PROBLEM DESCRIPTION: Counting only lines below that hold "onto", give the total alone.

TASK MATERIAL:
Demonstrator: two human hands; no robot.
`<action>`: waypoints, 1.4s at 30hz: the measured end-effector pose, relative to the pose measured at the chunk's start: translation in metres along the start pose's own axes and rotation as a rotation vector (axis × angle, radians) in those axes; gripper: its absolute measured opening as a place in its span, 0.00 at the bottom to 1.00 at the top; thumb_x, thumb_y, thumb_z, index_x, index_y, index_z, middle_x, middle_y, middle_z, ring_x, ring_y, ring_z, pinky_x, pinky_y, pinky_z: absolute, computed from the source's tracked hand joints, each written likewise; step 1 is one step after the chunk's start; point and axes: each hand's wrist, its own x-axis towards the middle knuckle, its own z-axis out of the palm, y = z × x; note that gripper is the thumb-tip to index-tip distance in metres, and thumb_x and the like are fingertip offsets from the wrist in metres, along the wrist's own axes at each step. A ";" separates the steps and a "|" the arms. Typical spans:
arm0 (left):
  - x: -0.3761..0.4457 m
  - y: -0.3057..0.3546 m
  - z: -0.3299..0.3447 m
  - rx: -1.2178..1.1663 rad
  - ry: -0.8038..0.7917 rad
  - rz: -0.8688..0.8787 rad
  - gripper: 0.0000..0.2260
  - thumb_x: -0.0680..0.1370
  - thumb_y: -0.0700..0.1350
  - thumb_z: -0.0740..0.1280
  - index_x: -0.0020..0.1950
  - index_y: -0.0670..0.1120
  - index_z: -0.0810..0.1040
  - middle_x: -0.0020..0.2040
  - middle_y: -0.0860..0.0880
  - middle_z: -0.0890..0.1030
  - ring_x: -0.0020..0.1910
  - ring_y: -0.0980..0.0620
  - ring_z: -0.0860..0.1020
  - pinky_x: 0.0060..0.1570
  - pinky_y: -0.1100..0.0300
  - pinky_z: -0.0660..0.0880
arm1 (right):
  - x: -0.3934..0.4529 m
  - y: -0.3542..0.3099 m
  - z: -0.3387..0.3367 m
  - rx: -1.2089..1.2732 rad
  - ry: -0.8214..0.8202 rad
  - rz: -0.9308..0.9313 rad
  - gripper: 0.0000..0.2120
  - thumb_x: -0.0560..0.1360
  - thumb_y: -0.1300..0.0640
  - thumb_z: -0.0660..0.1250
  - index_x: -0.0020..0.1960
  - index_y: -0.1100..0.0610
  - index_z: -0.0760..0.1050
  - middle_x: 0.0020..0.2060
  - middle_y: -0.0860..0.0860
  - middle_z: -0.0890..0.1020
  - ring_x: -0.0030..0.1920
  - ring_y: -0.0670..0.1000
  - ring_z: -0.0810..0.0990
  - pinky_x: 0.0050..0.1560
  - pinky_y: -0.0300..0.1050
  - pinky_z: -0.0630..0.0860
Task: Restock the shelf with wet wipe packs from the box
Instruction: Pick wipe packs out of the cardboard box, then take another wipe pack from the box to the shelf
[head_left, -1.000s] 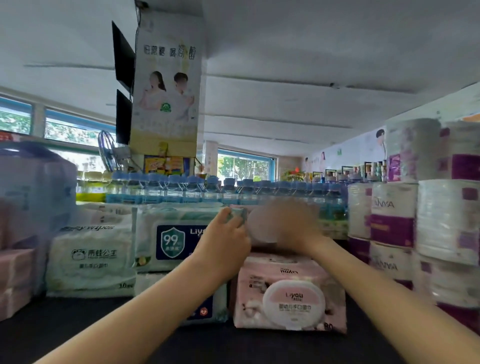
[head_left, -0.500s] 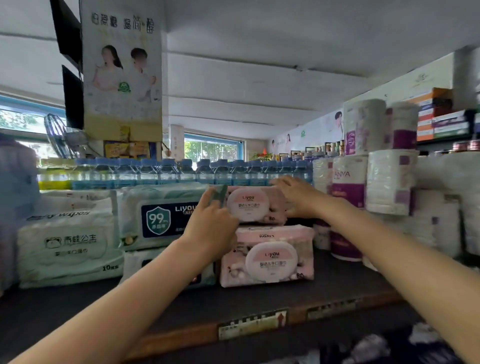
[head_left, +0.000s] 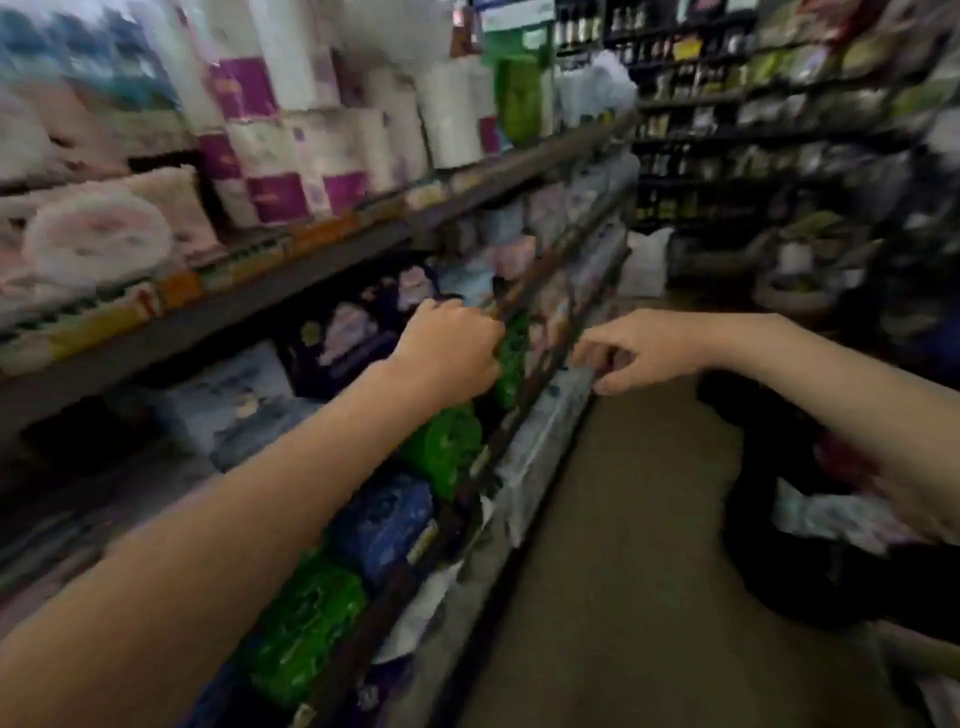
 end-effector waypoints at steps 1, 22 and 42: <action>0.009 0.035 0.009 -0.037 -0.018 0.081 0.13 0.78 0.47 0.57 0.58 0.44 0.75 0.57 0.43 0.79 0.57 0.42 0.75 0.50 0.54 0.69 | -0.033 0.028 0.025 0.020 -0.062 0.106 0.21 0.77 0.52 0.63 0.68 0.55 0.67 0.63 0.51 0.75 0.57 0.50 0.75 0.49 0.34 0.65; 0.076 0.647 0.120 -0.298 -0.437 1.066 0.16 0.79 0.48 0.57 0.66 0.46 0.69 0.64 0.45 0.73 0.64 0.43 0.70 0.61 0.50 0.66 | -0.472 0.304 0.448 0.677 -0.354 1.138 0.16 0.75 0.61 0.63 0.32 0.53 0.63 0.31 0.49 0.68 0.43 0.48 0.70 0.30 0.32 0.59; 0.028 0.761 0.212 -0.404 -0.710 1.048 0.16 0.77 0.44 0.59 0.65 0.44 0.70 0.62 0.45 0.75 0.60 0.46 0.74 0.62 0.50 0.70 | -0.470 0.334 0.562 0.935 0.125 1.428 0.10 0.76 0.67 0.59 0.52 0.69 0.77 0.49 0.64 0.79 0.51 0.63 0.79 0.47 0.51 0.75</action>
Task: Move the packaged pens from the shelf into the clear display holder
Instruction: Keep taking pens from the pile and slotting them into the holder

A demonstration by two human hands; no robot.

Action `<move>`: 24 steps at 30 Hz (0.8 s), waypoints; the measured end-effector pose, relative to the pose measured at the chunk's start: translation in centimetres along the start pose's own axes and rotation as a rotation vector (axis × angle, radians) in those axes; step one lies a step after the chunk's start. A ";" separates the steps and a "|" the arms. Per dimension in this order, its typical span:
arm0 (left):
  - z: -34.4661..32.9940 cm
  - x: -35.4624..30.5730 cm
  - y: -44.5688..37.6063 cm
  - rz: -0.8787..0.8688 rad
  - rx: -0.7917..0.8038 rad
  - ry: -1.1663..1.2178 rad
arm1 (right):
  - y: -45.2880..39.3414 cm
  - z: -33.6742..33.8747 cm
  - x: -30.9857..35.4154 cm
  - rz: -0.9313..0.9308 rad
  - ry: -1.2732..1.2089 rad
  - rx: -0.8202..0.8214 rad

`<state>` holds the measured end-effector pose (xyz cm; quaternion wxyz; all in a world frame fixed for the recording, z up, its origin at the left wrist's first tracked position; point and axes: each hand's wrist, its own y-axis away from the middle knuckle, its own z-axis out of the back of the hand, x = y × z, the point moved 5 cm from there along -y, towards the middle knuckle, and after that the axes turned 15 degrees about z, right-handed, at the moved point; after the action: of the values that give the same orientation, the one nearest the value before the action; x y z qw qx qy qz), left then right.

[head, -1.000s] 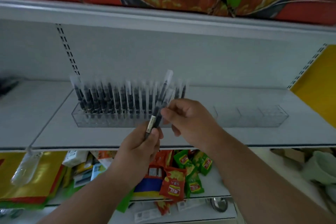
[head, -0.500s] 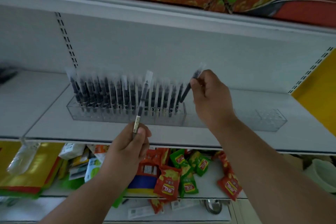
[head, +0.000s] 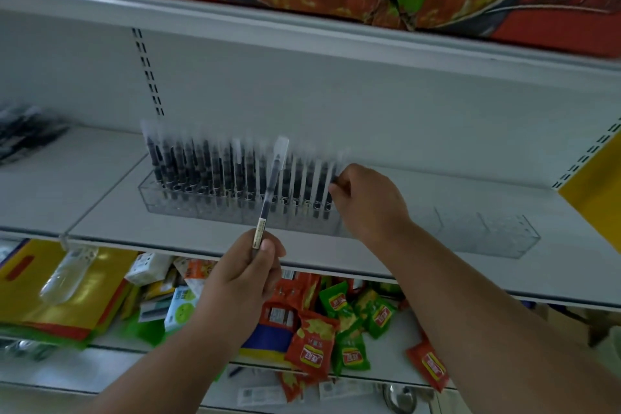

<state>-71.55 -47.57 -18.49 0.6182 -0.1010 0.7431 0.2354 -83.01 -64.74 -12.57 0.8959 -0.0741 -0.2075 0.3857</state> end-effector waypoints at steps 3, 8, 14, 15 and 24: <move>-0.1 -0.2 -0.4 -0.032 0.001 -0.048 | 1.3 1.6 0.4 -0.007 -0.112 -0.146; -0.4 -0.3 -0.8 -0.063 0.046 -0.121 | 2.5 1.5 4.3 0.089 -0.688 -0.171; 1.4 -0.7 0.2 -0.101 0.074 -0.366 | 1.7 -0.4 7.5 -0.055 -1.092 -0.107; 2.3 -0.9 0.3 -0.099 0.051 -0.403 | 1.5 -0.8 8.0 -0.056 -1.106 -0.109; 12.4 -3.8 -1.4 -0.139 -0.358 -0.749 | -2.2 -1.8 13.1 0.099 -0.864 -0.256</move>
<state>-59.28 -43.46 -16.66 0.8328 -0.1641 0.4056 0.3392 -72.70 -56.71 -9.47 0.6914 -0.0265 -0.6044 0.3950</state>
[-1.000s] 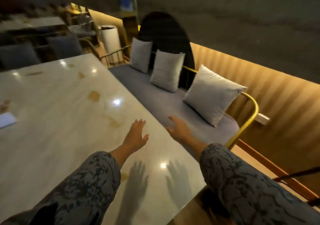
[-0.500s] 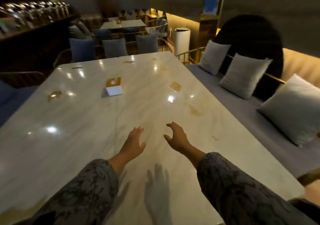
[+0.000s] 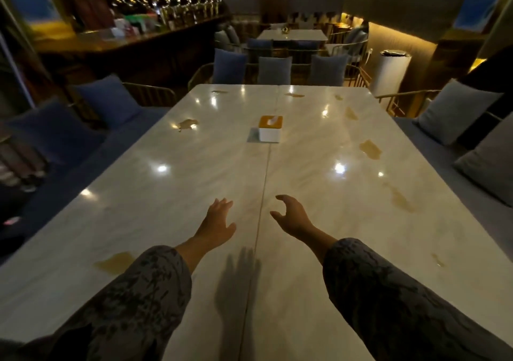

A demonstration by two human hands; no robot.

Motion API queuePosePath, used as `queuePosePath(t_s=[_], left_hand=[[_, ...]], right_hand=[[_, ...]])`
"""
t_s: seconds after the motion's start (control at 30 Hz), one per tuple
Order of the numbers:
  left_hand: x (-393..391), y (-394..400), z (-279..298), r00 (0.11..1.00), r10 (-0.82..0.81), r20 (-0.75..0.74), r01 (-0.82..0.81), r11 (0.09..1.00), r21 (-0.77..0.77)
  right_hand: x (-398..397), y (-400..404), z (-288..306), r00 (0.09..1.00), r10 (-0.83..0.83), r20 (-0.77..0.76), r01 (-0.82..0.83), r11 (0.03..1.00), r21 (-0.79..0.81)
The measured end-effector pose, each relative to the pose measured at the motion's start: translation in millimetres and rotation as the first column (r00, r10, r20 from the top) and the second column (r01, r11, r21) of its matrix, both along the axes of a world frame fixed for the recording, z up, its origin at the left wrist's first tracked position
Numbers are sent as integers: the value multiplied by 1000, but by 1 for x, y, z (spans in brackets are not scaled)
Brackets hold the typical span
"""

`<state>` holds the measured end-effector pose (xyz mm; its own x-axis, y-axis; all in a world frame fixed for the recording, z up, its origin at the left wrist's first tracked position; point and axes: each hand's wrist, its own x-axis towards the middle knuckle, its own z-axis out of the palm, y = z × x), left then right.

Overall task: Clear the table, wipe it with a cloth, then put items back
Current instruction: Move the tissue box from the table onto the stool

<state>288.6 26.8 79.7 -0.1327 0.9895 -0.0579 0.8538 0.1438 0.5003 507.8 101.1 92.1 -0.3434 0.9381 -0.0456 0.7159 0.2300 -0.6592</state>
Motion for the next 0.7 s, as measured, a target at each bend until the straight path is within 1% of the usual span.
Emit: queuePosePath(t_s=[0.13, 0.27, 0.37, 0.5, 0.7], left_hand=[[-16, 17, 11, 999, 37, 31, -38, 999, 16], [-25, 56, 28, 994, 67, 86, -71, 996, 48], [-27, 94, 42, 985, 86, 153, -98, 992, 75], [-29, 151, 59, 979, 67, 194, -87, 992, 93], [-37, 243, 70, 971, 71, 229, -82, 996, 43]], right_hand=[[-16, 23, 12, 999, -23, -44, 22, 1000, -6], [-25, 52, 28, 996, -45, -83, 46, 999, 7], [-31, 84, 39, 990, -76, -119, 77, 997, 4], [-41, 135, 49, 982, -114, -149, 114, 993, -6], [-63, 220, 56, 939, -231, -254, 213, 972, -98]])
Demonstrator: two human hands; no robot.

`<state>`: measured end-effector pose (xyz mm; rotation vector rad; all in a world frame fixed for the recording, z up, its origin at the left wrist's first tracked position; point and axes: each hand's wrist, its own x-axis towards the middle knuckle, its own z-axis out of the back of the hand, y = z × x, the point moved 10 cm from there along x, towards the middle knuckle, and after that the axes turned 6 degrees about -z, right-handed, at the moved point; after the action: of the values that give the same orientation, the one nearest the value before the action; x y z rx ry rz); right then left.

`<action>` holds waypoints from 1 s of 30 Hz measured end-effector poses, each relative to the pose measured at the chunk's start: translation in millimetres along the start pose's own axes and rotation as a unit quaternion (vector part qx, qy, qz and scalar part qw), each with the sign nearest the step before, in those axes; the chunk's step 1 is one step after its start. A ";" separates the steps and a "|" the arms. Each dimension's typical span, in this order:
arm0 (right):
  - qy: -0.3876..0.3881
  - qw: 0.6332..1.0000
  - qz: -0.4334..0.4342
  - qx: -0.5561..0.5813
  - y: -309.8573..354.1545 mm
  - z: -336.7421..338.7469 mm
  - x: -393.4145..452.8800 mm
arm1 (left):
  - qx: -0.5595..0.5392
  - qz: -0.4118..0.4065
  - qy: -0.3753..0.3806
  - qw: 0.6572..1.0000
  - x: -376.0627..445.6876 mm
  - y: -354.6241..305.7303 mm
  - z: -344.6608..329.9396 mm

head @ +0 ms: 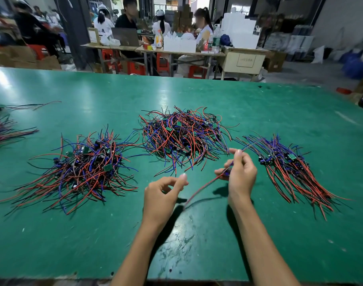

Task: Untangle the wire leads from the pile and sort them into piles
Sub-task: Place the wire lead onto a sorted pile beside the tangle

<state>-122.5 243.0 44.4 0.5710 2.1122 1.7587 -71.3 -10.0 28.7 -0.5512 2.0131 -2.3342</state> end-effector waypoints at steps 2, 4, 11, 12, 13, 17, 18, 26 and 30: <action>-0.049 0.990 0.063 -0.115 31.9 7.0 25.2 | -0.046 0.025 -0.026 0.998 1.5 4.7 4.6; -0.096 0.941 0.133 -0.295 69.3 13.1 54.7 | -0.049 0.028 -0.036 0.998 2.8 6.4 6.5; -0.067 0.708 0.056 -0.701 46.1 47.7 136.2 | -0.081 0.054 -0.036 0.995 3.4 11.7 4.0; -0.069 0.691 0.086 -0.715 44.1 42.1 132.3 | -0.081 0.056 -0.037 0.994 4.1 12.2 4.5; -0.080 0.703 0.155 -0.690 50.7 30.2 123.3 | -0.072 0.055 -0.037 0.995 4.9 12.8 5.3; 0.030 0.741 0.282 -0.609 37.5 -40.7 87.3 | -0.040 0.052 -0.043 0.997 4.8 12.7 5.7; 0.057 0.760 0.237 -0.602 23.0 -48.9 88.5 | -0.040 0.053 -0.047 0.997 4.0 13.1 5.6; -0.018 0.872 0.115 -0.476 -10.3 -26.0 104.4 | -0.025 0.051 -0.042 0.998 4.6 11.4 4.7; -0.021 0.936 0.107 -0.336 -5.8 -7.9 96.1 | -0.019 0.046 -0.048 0.998 5.8 11.9 6.6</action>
<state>-210.0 283.8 40.3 0.6358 1.3110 2.3853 -77.5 -19.7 19.5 -0.5492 1.9999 -2.1791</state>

ANSWER TO THIS EXERCISE: 2